How you can save hours and Terabytes of bandwidth on GitlabCI

If you’re using GitlabCI with Docker in Docker — aka DinD — did you ever worried about Docker layer cache?

8 min readDec 14, 2021

I recently came up in a big project, where everything is in place since many years, you know, that so called legacy app.

One day, our CI/CD suddenly started to become unusually long for no reasons, then our pipelines quickly went from a 30 minutes average to a 1 hour and more, with random failures everywhere all day long.

It goes to the point where feedback & delivery quickly becomes a nightmare, imagine waiting 1 hour or more, retrying multiple jobs, to finally discover a test does not pass, if you can ever reach the end of the test stage. This is what happened to us during months.

The issue is even bigger when you know there are multiple teams of developers working on this repository, so they’re all in a big trouble. My team being one of these and being the one in charge of this repository, I had to figure out what’s going on.

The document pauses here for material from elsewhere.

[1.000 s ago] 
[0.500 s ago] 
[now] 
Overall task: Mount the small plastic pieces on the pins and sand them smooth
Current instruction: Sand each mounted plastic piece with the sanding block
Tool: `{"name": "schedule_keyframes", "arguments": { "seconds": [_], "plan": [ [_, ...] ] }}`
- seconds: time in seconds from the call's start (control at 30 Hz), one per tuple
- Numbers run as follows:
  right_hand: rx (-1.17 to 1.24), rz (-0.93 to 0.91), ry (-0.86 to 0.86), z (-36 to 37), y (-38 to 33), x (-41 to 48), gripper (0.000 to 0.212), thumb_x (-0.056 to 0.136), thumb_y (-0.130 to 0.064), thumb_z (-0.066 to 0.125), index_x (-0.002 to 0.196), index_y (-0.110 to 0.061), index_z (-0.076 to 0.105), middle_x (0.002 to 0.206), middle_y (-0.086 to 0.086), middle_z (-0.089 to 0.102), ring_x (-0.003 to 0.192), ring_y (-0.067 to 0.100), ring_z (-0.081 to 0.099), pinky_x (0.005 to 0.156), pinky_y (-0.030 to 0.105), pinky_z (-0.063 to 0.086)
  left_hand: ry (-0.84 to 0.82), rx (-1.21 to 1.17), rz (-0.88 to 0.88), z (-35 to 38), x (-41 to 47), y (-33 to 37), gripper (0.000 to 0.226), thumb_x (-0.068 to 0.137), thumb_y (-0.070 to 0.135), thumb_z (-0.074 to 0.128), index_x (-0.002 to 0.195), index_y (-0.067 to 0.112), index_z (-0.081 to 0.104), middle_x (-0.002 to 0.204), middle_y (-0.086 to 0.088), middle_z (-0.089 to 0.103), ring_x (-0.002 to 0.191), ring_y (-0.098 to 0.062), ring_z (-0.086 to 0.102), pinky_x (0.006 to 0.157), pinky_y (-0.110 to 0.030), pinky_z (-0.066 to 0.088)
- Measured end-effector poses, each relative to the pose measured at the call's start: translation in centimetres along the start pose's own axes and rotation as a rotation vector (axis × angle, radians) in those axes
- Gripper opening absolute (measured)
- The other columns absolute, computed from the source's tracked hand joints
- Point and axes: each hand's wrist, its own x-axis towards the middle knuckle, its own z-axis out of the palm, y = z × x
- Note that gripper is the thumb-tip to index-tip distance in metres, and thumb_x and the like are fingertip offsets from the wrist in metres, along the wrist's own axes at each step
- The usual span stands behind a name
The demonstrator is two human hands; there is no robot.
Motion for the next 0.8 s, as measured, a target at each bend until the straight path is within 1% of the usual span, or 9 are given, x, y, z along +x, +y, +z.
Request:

So, where do we start from?

First things first, our local stack heavily use Docker, we talk about a big Symfony app, we’re using Gitlab on premise and GitlabCI with dedicated runners on AWS. While heavily using Docker, the app is not deployed in Docker.

The job log — on the very first lines — tells me we use something called “docker+machine executor”, then pulls and starts “service docker:dind”, then the job really start with cloning code etc…

So what’s a “docker+machine executor”? It’s basically a GitlabCI executor which is meant to create one worker per job. In our case, these workers are created on AWS. The newly created instance then have a working docker environment out of the box to boot up the job container and run your job in there.

It’s basically meant for auto-scaling your CI infrastructure, and it’s actually based on a blog post you can find here.

Alright, we also spoke about “service docker:dind”, dind stands for “Docker in Docker”. If you’re experienced enough with Docker, here you already know you might have a huge issue just in front of you.

Let me explain. When we talk about Docker, there is an important part, downloading and/or building images. We do build sometimes but we don’t ship in docker so our images doesn’t really change very often, so it’s mainly a fact of downloading images for us.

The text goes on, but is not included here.